The IRS, having made numerous account errors spanning almost a decade, did not concede this $2,346 case and avoid the embarrassment of exposing its inept account management in this case but instead insisted on arguing that it could apply overpayments in whatever manner it saw fit.  While the IRS position is essentially correct, it misses the point here.  The Court finds “we agree with petitioner that his payments cover the amount due for 2011 and that it was an abuse of discretion for respondent to pursue collection.”

So, Mr. Fagan completely wins this CDP case.  Will this be the end of his problems?  Perhaps the next case we read about Mr. Fagan will be his suit against the IRS for unauthorized collection if it continues to make errors in his account.  This is the kind of case I would occasionally see when I worked in Chief Counsel’s office and someone’s account got badly messed up.  When you have an account that is badly messed up, there are a few wizards at the Service Centers in accounts management that can fix it; however, if you do not get to one of those wizards and the account continues to be handled by one employee after another who fails to take the time and effort to do the spade work to fix all of the problems in the account, then you get a problem such as Mr.
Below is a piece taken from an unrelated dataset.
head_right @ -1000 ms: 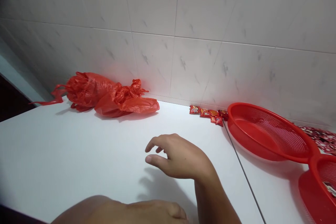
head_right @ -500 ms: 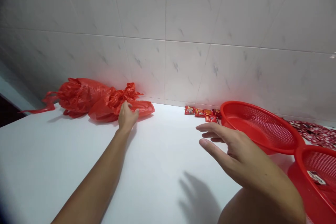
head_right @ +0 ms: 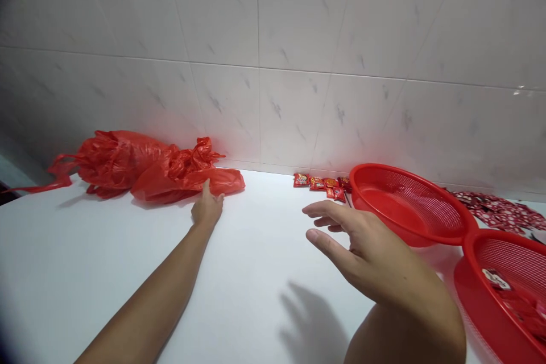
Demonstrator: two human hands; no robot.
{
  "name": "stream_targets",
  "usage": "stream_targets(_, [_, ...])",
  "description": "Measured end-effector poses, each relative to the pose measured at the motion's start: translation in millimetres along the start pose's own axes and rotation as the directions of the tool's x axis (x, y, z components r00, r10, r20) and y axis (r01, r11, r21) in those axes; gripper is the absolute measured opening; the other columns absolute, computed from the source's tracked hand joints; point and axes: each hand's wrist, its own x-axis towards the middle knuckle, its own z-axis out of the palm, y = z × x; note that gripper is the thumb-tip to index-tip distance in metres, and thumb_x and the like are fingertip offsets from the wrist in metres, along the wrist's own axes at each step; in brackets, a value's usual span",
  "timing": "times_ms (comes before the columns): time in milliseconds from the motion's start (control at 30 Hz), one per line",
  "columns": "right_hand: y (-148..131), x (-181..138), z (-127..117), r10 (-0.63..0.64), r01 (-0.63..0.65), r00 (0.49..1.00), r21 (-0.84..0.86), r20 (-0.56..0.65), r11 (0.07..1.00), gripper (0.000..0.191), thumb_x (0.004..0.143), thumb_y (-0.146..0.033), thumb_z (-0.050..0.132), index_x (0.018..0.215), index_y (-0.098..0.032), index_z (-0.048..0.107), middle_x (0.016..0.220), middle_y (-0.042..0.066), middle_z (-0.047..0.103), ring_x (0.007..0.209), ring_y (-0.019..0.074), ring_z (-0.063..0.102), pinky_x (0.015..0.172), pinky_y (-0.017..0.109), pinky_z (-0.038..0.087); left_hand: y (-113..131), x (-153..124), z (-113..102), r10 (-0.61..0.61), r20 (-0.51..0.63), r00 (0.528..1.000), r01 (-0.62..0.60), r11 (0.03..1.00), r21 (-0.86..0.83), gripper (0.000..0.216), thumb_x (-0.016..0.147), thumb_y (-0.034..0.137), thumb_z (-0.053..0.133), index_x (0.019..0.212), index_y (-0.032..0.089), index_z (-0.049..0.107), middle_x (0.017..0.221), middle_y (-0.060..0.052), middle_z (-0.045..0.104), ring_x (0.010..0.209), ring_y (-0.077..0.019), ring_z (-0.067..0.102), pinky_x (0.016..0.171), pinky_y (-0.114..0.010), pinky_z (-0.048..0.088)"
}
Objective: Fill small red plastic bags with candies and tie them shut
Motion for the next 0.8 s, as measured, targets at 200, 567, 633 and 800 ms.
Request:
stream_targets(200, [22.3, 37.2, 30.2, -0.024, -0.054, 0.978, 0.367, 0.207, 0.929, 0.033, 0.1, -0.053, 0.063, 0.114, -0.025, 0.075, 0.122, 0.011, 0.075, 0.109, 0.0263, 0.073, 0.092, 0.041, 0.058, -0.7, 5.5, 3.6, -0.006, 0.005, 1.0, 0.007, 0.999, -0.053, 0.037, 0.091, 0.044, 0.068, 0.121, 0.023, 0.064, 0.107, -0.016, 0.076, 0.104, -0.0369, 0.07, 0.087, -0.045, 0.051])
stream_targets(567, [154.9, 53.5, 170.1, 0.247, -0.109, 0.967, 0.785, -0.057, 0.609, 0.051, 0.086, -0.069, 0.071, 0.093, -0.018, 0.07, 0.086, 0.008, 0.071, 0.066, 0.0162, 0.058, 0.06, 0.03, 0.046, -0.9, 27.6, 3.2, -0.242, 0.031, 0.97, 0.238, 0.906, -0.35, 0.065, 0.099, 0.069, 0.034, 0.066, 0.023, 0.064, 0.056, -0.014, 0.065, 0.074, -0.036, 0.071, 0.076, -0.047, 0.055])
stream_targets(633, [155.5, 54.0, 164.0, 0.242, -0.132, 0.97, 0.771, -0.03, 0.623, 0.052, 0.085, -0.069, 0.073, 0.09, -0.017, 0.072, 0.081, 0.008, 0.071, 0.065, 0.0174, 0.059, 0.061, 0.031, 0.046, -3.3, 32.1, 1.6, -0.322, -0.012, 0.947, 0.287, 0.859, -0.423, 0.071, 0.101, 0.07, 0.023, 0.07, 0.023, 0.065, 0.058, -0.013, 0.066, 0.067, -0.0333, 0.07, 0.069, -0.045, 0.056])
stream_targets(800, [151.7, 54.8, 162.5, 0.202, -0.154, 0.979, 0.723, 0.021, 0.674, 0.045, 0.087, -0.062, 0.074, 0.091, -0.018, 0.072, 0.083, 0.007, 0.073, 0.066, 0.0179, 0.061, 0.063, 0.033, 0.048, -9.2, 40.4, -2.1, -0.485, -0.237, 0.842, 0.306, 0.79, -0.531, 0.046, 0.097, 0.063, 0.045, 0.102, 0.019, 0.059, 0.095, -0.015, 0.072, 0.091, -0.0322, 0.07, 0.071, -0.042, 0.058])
Fagan had.  What I cannot understand here, and it may be because of a lack of information, is why Chief Counsel moved forward with this case to the point of obtaining such an embarrassing opinion.

 

Comments

  1. The wizard doesn’t live here anymore. She has left the building, and the building has been closed down or repurposed. There used to be someone in most IRS district offices who could interpret tax account transcripts. But that work was moved to one of the ten IRS Service Centers, and then many IRS employees were assigned to other duties when Service Centers were limited to specific tasks.

    That’s no excuse for Chief Counsel, of course. If there is only one person at IRS who can solve such account problems, that person should be assigned to work Tax Court cases like this one.

    The question that screams out here though is, “Where was the Taxpayer Advocate while this was happening?” For an answer, I reached Mr. Fagan at his Florida home, and he told me the rest of the story.

    Had he contacted the Taxpayer Advocate’s office? Yes. He describes them as “frustrating,” and “worse than useless.” He adds, “they seemed to talk to you like a child.”

    But perhaps even worse was how IRS counsel treated him. After filing the petition, Mr. Fagan received the form letter from the attorney assigned to the case, inviting him to call to discuss it. He called and asked for a meeting. The IRS attorney simply told him, “I can offer you a payment plan.”

    The Tax Court requires that the parties submit a stipulation of facts. Mr. Fagan, a retired trial attorney, worked diligently to prepare what he now recalls as a recitation of six or seven pages. The IRS proposed only two facts: First, that Mr. Fagan is a resident of Bradenton, Florida. Second, that the report of the Appeals Office is attached.

    At the calendar call, Judge Gerber asked each party how much time their case would take. Mr. Fagan answered with an estimate of five hours. The case was then scheduled for a later day. Mr. Fagan again asked the IRS attorney if he wanted to discuss the facts. The offer was declined.

    At trial, Mr. Fagan says Judge Gerber asked better questions, “pertinent and to the point,” than the IRS attorney. The judge seemed “frustrated that someone had not sat with me for five minutes to work this out,” he remembers.

    Mr. Fagan will tell you that “lucky for me, I saved every scrap of paper that IRS sent me.” Watching the other cases called, he said, he realized how intimidating any court appearance can be. And “most people can’t afford to hire an attorney — they just give up.”